[ABOUT THIS TASK] Your response should contain every line from the data below that holds the string "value".

[DATASET RECORDS]
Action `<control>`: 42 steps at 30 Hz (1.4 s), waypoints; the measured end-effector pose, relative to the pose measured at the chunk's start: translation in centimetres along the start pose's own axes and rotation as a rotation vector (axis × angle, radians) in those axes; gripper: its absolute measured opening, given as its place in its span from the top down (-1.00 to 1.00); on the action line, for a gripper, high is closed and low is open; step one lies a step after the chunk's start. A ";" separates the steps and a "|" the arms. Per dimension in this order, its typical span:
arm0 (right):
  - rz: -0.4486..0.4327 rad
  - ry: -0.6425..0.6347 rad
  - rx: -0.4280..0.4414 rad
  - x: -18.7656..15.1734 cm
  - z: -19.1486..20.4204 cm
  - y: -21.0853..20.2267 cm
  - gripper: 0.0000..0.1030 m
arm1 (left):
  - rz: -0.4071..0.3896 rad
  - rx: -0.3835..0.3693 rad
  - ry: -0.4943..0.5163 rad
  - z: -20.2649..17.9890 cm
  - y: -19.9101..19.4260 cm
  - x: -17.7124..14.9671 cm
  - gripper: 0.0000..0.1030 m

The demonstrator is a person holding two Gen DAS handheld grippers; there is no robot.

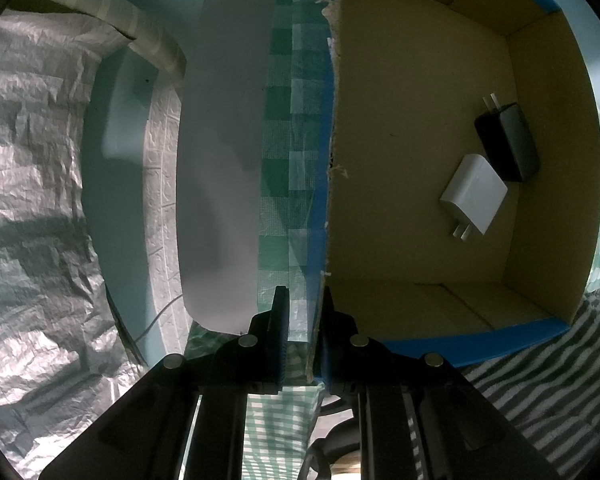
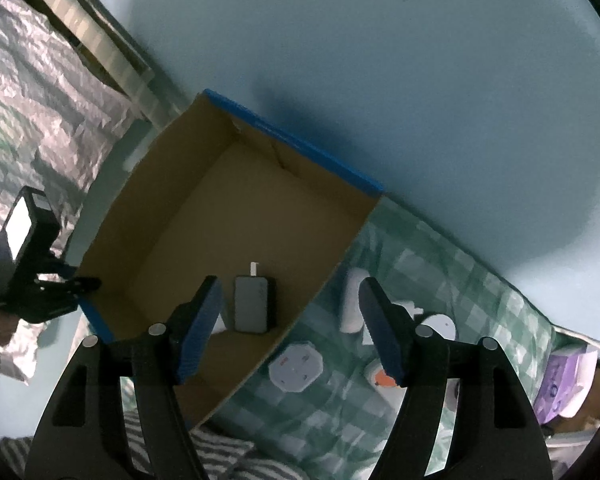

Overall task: Organize rigid objects
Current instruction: 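Move the right gripper back and grasp the white round speaker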

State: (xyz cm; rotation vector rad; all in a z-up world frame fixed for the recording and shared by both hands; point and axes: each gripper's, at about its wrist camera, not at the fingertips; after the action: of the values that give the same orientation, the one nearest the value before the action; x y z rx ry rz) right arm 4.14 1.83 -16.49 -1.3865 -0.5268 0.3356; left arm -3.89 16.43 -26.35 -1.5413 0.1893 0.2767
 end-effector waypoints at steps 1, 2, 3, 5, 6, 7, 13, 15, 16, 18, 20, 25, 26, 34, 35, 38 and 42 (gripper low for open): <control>-0.003 0.004 0.001 -0.2 -0.2 -0.3 -0.39 | 0.000 0.001 0.000 0.0 0.0 0.0 0.72; -0.006 0.010 0.001 -0.3 -0.4 -0.6 -0.39 | 0.000 0.000 0.000 0.0 -0.1 0.0 0.72; -0.008 0.013 -0.001 -0.4 -0.6 -0.9 -0.39 | 0.000 0.000 0.000 0.0 0.0 0.0 0.72; -0.014 0.021 -0.002 -0.8 -1.1 -1.4 -0.39 | 0.000 -0.001 -0.002 0.0 -0.1 -0.1 0.72; -0.017 0.025 -0.003 -1.0 -1.4 -1.7 -0.39 | -0.001 -0.001 -0.002 0.0 -0.1 -0.1 0.72; -0.020 0.030 -0.002 -1.1 -1.7 -1.9 -0.39 | -0.001 0.000 -0.001 0.1 0.0 -0.1 0.72; -0.022 0.062 -0.017 -2.3 -3.5 -2.9 -0.39 | -0.002 0.002 -0.003 0.1 0.0 -0.2 0.72; -0.022 0.076 -0.024 -2.9 -4.4 -3.1 -0.39 | -0.002 0.002 -0.005 0.1 0.0 -0.2 0.72; -0.019 0.081 -0.027 -3.1 -4.8 -3.2 -0.39 | -0.002 0.003 -0.005 0.1 -0.1 -0.2 0.72; -0.011 0.102 -0.042 -3.8 -5.9 -3.2 -0.39 | -0.003 0.003 -0.005 0.0 -0.1 -0.2 0.72; -0.003 0.129 -0.050 -4.6 -7.2 -3.2 -0.39 | -0.001 0.004 -0.006 0.0 0.0 -0.2 0.72; 0.036 0.225 -0.042 -6.8 -11.1 -2.6 -0.39 | -0.002 0.007 -0.001 -0.2 0.0 -0.3 0.72; 0.048 0.254 -0.041 -7.4 -12.3 -2.4 -0.39 | -0.002 0.007 -0.002 -0.2 0.0 -0.3 0.72; 0.137 0.388 -0.073 -11.0 -19.0 0.7 -0.41 | 0.001 0.008 0.000 -0.4 0.0 -0.3 0.72; 0.150 0.403 -0.074 -11.3 -19.7 1.1 -0.41 | 0.001 0.010 0.002 -0.5 -0.1 -0.3 0.72; 0.168 0.430 -0.057 -12.0 -21.3 2.5 -0.42 | 0.004 0.008 0.006 -0.6 0.1 -0.3 0.72; 0.188 0.449 -0.027 -12.4 -22.3 4.1 -0.42 | 0.006 0.014 0.013 -0.8 0.1 -0.3 0.72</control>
State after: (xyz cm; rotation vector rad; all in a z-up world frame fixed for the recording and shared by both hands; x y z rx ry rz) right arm 6.03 -22.68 -24.61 -1.4855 -0.0313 0.1582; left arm -4.16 15.59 -26.36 -1.5290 0.2059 0.2694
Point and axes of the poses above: each gripper's, at about its wrist camera, not at the fingertips, and y roughly the way its jaws point, z to its left, x to its top, and after that the axes turned 6 degrees about z, right-handed
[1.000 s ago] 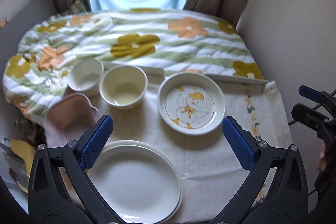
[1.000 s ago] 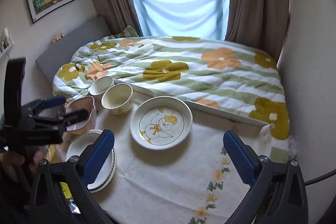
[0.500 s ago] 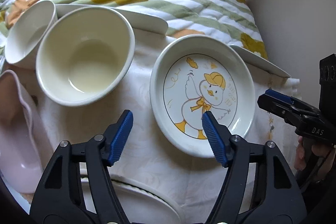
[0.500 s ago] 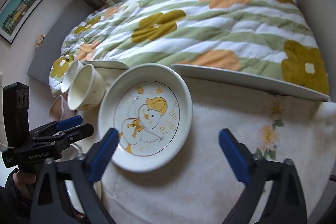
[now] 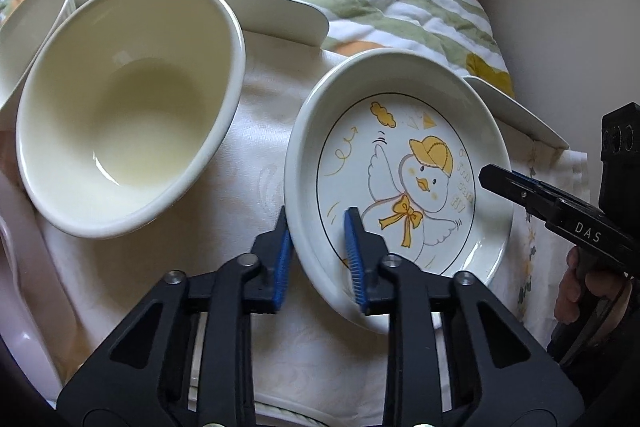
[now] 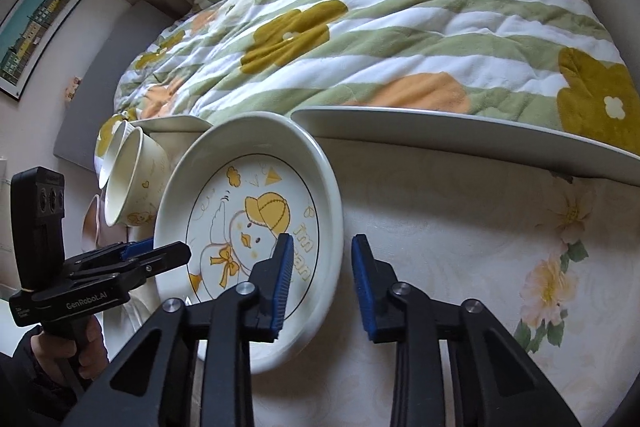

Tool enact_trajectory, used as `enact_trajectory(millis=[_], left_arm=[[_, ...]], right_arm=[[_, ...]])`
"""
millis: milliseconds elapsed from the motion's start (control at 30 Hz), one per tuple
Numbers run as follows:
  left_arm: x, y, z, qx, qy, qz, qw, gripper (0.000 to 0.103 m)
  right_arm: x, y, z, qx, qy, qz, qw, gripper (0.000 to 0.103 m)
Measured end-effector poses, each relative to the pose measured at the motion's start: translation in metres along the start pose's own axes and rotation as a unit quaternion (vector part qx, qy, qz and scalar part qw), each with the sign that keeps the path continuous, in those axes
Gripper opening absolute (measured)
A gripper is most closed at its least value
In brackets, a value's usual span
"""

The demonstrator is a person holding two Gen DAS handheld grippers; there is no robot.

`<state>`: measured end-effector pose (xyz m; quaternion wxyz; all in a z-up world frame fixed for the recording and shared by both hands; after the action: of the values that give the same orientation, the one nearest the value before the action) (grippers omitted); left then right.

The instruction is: Organize plates and bowls

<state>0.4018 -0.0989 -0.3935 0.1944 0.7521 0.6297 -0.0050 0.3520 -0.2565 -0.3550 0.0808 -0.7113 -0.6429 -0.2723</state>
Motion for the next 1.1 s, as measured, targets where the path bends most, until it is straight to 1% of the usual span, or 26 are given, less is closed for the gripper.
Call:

[FINAL ANSWER]
State: (xyz cm; rotation vector rad; all in a z-up world frame fixed for the recording and shared by both hands; point and axes: each gripper's, at about its wrist camera, not at the fingertips; after the action: of the values that give the same orientation, the one nearest the value before the action; x y z rx ry rz) right arm 4.14 1.83 -16.49 -1.3865 -0.5268 0.3356; left arm -3.89 16.43 -26.35 -1.5413 0.1893 0.2767
A gripper is most closed at its least value
In brackets, a value's usual span
`<state>`: measured end-effector pose (xyz m; quaternion wxyz; all in a z-up world frame fixed for the recording and shared by both hands; after the action: of the values that give the same orientation, the one nearest the value before the action) (grippers omitted); left then right.

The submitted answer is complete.